FIG. 3 depicts a known drive having a prime mover (see, for example, Schmidt) which may be a gas turbine or electric motor, with a CSTC 5. The CSTC eliminates the need for a VFD in a motor driven string and eliminates the need for a starter/helper motor and VFD in a gas turbine driven string. However, a starter motor with a hydraulic clutch is required in either case to start the prime mover. While FIG. 3 specifically shows two compressors, Schmidt discloses the use of at least one compressor.

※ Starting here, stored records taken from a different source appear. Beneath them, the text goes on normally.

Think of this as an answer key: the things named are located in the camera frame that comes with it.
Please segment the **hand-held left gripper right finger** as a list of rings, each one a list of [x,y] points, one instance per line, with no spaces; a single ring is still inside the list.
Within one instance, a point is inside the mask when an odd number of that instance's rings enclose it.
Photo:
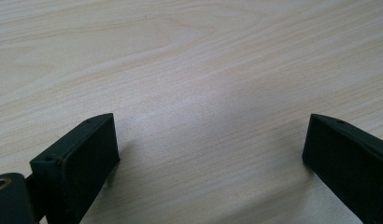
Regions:
[[[383,224],[383,140],[313,114],[302,159],[363,224]]]

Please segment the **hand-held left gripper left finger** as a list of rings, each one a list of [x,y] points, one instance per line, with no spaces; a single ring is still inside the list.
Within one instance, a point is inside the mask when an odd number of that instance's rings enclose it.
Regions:
[[[120,161],[114,116],[86,119],[30,161],[49,224],[79,224]]]

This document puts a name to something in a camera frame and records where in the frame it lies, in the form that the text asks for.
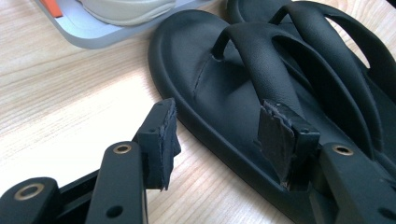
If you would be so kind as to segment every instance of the black flip-flop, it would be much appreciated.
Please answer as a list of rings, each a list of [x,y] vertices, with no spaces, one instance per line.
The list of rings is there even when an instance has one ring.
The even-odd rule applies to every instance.
[[[288,70],[278,54],[280,50],[295,60],[304,78]],[[296,222],[315,222],[313,210],[326,210],[311,206],[313,201],[319,203],[319,198],[312,196],[312,189],[326,195],[320,200],[326,202],[327,208],[336,207],[332,197],[344,190],[339,185],[336,190],[327,190],[327,177],[323,174],[331,166],[315,177],[308,174],[317,170],[313,167],[316,163],[321,164],[318,155],[326,158],[323,155],[327,155],[324,152],[328,152],[329,144],[340,153],[355,151],[353,160],[370,163],[358,150],[356,141],[339,128],[354,125],[356,132],[369,134],[362,141],[371,139],[370,133],[364,131],[367,127],[361,110],[343,81],[314,49],[275,25],[256,22],[230,26],[206,12],[179,12],[165,20],[153,35],[148,62],[162,97],[175,98],[183,124]],[[374,85],[370,82],[374,95],[381,100],[379,110],[386,114],[381,121],[395,124],[396,107]],[[370,163],[363,169],[372,169],[371,166]],[[391,179],[385,173],[381,176]],[[312,178],[316,179],[313,184],[307,184],[305,180]],[[362,179],[357,187],[366,185]],[[293,186],[305,191],[293,191]],[[389,184],[384,188],[384,193],[392,191]]]

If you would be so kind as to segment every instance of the rubber strap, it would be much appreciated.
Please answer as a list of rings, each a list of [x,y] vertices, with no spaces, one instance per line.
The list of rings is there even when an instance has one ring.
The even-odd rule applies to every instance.
[[[220,34],[212,49],[216,59],[223,59],[230,39],[239,51],[259,99],[285,104],[304,118],[290,75],[274,47],[276,42],[302,68],[327,115],[354,141],[366,146],[362,149],[366,155],[374,156],[371,135],[360,109],[340,77],[314,49],[275,25],[238,23]]]
[[[290,15],[303,40],[316,49],[342,79],[364,116],[375,149],[381,151],[382,124],[366,77],[326,18],[339,24],[357,43],[371,66],[367,76],[396,103],[396,63],[386,46],[358,21],[333,7],[293,2],[283,6],[270,22],[278,24],[287,15]]]

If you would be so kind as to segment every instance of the hole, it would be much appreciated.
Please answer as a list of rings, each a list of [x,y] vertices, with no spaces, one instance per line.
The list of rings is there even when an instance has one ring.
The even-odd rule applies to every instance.
[[[342,147],[342,146],[335,146],[332,148],[336,153],[344,155],[344,156],[352,156],[353,151],[352,149],[348,147]]]
[[[122,207],[119,205],[107,209],[106,216],[109,218],[119,217],[122,214]]]
[[[17,201],[25,201],[37,196],[41,191],[43,191],[44,185],[40,183],[30,184],[18,190],[14,198]]]
[[[388,208],[379,208],[378,212],[385,218],[390,220],[396,220],[396,214],[390,211]]]
[[[117,154],[124,154],[129,152],[132,149],[131,146],[128,145],[121,145],[121,146],[117,146],[113,149],[113,152],[117,153]]]

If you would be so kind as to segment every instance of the wood grain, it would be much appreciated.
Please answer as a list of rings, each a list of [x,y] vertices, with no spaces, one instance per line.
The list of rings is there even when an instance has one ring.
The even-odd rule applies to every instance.
[[[396,11],[385,0],[328,0],[396,55]],[[226,18],[225,1],[204,10]],[[34,1],[0,2],[0,194],[30,177],[63,186],[99,168],[161,100],[148,68],[152,30],[105,49],[68,43]],[[356,50],[352,41],[348,45]],[[184,127],[168,191],[148,190],[151,223],[288,223]]]

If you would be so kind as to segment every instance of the gray tray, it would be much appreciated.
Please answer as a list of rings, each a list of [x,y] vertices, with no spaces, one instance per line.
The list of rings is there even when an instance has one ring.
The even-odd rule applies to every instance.
[[[177,0],[175,8],[160,17],[136,26],[116,26],[97,20],[88,13],[78,0],[57,0],[63,16],[53,18],[40,0],[40,6],[50,21],[71,44],[84,49],[100,49],[147,30],[170,15],[186,9],[193,9],[212,0]]]

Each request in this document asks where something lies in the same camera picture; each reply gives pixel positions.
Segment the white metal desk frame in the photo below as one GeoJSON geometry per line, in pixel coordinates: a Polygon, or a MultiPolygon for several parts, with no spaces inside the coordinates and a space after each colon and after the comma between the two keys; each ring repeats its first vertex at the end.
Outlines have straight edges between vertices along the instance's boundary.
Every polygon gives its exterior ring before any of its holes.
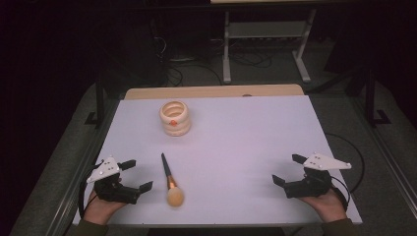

Power to speed performance of the CSTC is limited. In the related application of the current inventors, U.S. Provisional No. 60/779,680 referred to above, the power to speed dilemma is addressed using a gear train to enable the CSTC to operate at a lower speed which can be increased to match the speed of the turbine or motor. But, certain applications having multiple compressors require more power at a given speed than a single CSTC can support. In the example discussed above, current VSFD technology at 3,000 rpm can only start up to 30 MW. After the synchronous speed lock up mechanism is engaged, it may transfer up to 130 MW. With these power limits, a single CSTC cannot start the multiple compressors in the string.
In a depressurized start, where the loads in a compressor string are reduced, a CSTC may be capable of performing a start. However, for pressurized starts in high-load, multiple compressor strings the power of a single CSTC is often insufficient to start multiple compressors. The present invention seeks to mitigate this shortcoming.